In an RTÉ documentary earlier this year, Colm Tóibín: On Memory's Shore, the Wexford author spoke about the successful film adaptation of his Booker-nominated novel Brooklyn. He told a funny and self-deprecating anecdote about his less than illustrious pass to the Oscars, which saw him seated towards the back, as the mere author of the source material. That same year at the awards, Emma Donoghue was further up the front as both the author and a credited screenwriter of Room.
The way in which Hollywood treats authors makes for some great satirical scenes in Alexandra Kleeman’s second novel, Something New Under the Sun. When the New York novelist Patrick Hamlin arrives in LA to work on a film adaptation of his autobiographical novel Elsinore Lane, he proudly announces to a group of production assistants that he’s the writer. “Screenwriter?” responds Dillon, one of the PAs, quickly bursting a bubble that had little chance of lasting anyway in the parched, decaying landscape of Kleeman’s near-future California.
A takedown of the greed and superficiality of the film industry is only one strand of this multifaceted book.
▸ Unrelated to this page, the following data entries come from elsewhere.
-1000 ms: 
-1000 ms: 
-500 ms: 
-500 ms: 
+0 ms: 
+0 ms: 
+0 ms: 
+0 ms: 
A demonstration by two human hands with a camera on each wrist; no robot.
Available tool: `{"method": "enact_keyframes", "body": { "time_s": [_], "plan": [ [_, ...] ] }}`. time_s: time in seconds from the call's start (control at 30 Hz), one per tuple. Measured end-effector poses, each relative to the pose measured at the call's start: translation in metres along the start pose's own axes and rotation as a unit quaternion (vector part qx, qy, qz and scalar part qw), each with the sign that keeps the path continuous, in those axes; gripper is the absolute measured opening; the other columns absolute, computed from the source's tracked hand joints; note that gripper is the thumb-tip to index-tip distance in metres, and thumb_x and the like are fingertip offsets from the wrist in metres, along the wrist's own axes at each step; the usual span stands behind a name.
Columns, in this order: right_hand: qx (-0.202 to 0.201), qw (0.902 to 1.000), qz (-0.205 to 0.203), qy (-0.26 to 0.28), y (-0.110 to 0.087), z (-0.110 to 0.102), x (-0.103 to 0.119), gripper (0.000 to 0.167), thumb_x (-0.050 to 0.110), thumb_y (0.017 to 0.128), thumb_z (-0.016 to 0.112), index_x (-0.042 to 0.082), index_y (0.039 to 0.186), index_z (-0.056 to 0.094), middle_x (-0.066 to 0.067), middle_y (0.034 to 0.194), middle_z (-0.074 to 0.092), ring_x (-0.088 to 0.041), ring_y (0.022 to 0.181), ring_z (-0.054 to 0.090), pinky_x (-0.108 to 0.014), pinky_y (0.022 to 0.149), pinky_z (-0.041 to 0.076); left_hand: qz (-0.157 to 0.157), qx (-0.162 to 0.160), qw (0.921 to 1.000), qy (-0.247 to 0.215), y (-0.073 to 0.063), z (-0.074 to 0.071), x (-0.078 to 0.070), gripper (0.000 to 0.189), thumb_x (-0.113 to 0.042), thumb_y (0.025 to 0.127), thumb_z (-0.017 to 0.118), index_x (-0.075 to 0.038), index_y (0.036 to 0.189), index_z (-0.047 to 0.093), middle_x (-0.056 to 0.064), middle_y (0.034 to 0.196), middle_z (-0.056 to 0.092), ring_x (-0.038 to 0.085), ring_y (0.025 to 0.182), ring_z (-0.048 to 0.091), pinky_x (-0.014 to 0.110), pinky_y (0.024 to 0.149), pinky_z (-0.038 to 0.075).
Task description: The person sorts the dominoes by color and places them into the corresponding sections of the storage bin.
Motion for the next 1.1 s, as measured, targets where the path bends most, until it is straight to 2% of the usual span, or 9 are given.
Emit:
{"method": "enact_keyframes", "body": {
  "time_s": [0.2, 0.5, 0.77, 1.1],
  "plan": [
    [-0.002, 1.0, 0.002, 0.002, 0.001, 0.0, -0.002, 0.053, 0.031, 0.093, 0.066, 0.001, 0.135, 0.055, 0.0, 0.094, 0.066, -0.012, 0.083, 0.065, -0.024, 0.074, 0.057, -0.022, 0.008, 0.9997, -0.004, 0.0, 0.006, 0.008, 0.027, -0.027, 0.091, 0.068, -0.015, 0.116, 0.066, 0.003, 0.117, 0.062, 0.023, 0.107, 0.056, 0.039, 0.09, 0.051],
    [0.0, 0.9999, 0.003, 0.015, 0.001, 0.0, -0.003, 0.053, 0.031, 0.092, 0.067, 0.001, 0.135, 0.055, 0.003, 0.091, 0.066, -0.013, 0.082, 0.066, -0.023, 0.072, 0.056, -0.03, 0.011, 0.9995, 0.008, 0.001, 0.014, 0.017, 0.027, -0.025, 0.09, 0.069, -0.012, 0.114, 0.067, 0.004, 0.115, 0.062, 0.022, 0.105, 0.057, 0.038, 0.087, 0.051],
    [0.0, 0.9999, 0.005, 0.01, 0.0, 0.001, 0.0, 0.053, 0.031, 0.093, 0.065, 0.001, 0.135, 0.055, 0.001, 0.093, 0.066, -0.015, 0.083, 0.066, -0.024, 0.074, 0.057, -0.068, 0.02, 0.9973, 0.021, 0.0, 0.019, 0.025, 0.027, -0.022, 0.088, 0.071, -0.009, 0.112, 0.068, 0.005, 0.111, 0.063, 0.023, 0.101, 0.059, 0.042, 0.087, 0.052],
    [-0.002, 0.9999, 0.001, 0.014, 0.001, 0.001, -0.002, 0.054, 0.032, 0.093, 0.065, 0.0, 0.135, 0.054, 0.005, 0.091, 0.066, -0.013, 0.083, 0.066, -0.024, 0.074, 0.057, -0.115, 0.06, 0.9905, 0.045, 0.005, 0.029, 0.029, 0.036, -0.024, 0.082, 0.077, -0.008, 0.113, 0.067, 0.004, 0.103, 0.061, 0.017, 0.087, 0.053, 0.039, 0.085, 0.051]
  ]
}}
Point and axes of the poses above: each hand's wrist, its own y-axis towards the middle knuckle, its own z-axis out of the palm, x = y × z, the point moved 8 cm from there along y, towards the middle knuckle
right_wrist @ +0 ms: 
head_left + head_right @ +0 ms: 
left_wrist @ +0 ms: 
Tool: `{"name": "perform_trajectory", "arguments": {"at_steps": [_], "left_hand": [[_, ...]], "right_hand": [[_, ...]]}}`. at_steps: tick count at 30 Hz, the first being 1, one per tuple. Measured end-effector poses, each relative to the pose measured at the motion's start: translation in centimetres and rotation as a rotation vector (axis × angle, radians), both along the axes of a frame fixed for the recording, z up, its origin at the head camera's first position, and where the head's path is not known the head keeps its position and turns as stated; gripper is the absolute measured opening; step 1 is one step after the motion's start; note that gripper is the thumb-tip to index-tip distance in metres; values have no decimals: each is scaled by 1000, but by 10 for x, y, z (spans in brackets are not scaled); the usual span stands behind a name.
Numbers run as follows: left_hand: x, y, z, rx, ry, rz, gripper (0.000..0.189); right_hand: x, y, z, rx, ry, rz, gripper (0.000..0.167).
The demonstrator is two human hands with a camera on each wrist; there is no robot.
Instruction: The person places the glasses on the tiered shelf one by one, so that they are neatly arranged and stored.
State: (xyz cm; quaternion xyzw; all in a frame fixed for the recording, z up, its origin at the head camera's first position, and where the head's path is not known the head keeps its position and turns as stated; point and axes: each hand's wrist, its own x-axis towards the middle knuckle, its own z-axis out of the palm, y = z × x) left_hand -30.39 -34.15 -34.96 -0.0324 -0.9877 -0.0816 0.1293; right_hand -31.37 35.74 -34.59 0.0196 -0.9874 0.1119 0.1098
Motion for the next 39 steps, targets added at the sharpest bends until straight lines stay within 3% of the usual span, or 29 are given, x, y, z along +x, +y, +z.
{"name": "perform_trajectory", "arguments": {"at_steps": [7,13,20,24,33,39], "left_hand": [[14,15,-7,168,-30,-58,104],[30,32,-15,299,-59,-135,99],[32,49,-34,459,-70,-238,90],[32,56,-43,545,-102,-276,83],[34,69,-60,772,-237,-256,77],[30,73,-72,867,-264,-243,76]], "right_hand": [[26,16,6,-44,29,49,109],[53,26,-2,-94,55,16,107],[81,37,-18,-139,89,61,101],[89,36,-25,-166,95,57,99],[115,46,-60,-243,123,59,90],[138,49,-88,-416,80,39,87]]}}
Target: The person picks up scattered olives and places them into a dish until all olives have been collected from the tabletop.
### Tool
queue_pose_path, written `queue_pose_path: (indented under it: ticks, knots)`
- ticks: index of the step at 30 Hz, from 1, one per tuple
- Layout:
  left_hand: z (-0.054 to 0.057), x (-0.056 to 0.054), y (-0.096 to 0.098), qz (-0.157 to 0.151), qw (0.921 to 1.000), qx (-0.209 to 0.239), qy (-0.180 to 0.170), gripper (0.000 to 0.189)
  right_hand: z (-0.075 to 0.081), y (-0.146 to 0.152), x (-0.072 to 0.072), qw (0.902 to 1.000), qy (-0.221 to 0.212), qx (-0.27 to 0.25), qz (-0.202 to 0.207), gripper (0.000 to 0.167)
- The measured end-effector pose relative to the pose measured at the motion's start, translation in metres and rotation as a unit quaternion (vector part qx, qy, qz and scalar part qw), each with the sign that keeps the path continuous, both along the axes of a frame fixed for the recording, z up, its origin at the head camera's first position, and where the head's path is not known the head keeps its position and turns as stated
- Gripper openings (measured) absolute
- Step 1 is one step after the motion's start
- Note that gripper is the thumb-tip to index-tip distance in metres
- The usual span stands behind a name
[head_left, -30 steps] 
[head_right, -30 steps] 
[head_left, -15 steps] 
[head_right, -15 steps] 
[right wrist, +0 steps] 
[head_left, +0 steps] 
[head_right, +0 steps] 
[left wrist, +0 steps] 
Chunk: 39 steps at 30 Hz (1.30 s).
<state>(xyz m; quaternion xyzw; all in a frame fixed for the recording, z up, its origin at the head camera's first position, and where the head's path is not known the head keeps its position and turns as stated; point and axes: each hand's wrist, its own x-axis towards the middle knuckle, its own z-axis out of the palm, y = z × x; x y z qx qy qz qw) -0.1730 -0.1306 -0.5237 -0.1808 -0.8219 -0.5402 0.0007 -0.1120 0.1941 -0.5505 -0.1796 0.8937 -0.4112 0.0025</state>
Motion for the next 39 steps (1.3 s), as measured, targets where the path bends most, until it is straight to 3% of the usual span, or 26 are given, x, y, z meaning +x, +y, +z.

Something New Under the Sun is a wide-ranging, ambitious novel that has plenty to say about the current state of the world. Mixing styles in a way that is inventive and deliberately disconcerting, the book is more focused on ideas than plot. As with many eco-parables, the end is largely and tragically predetermined. The story is more about how we got here. Along the way, Kleeman takes on capitalism, corruption and environmental disaster in a book that is part eco-horror story, part Californian noir.
The thriller aspect sees Patrick team up with the film’s troubled starlet Cassidy Carter to investigate why the movie production has stalled. Wealthy producers Jay and Brenda seem more interested in making money than making pictures. This storyline is linked to a dystopian subplot about WAT-R, the water substitute that most Californians drink, unless they’re part of an uber-rich elite. The plot gets more convoluted as time goes on: faceless corporate structures that all look identical (shades of the Amazon Prime series Homecoming), dementia-riddled patients, roads that go nowhere, and a mysterious man in a grey suit who appears to be a kind of 21st-centruy grim reaper, smooth, slick and scythe-less.
Finetuning
At times it can all feel a bit much, though Kleeman is skilled at finetuning details to give a convincing picture of the apocalypse. In this, her book recalls two standout examples of near-future dystopias from last year – Rumaan Alam’s Leave the World Behind and Diane Cook’s Booker-shortlisted The New Wilderness. Both of these offered compelling accounts of the horrific losses that might be just around the corner. Kleeman does likewise as she documents the lack of natural resources for ordinary Americans and the scorched landscape of California as it moves inevitably towards unstoppable fires. As temperatures in the northwest of America and Canada hit record highs (again) this summer, there is a scarily fine line here between fiction and reality, the near-future and now.
Kleeman is a Staten Island-based writer of fiction and nonfiction, and the winner of the 2016 Bard Fiction Prize. Her fiction has been published in the New Yorker, the Paris Review, Zoetrope: All-Story, Conjunctions, and Guernica, among others. Her debut novel, You Too Can Have A Body Like Mine, was longlisted for the Gordon Burn Prize and the John Leonard Prize.
The tone of her new novel is as acerbic as her debut. There is the sense that little gets past this author. Whether the observations are real-world – “waitstaff and hostess, staring into the bottomless depths of their smartphones” – or metafictional – “Patrick hated the convention of flashback and backstory as a way to pretend that characters were deeper and richer than they appeared to be in the moment” – they are delivered in the same stylishly cutting manner.
Consumption
Thematically there are also similarities – a society obsessed with consumption and in exploiting the female body for commercial gain. Cassidy’s history as a child star makes for moving and interesting fiction. The same is true of a subplot that sees Patrick’s wife and daughter relocate to an eco-commune to mourn the loss of the natural world. These perspectives are all vividly different, showing Kleeman’s range with voice. They add depth and offer relief from the sci-fi narrative, which grows tiresome at times, as Patrick trawls fan forums and watches old episodes of Cassidy’s TV series Kassi Keene.
Wholly believable
The strength of this novel is in the stark way that Kleeman sets out a wholly believable near-future apocalypse. Forget those sunny west-coast vibes, California dreaming this is not: “She’s woken up to find lame geese resting, head under wing, in an inch of standing water, remnant of last week’s anaemic rain, and baby squirrels trapped and dehydrated, concealing their small bodies under a scattering of dead leaf matter.”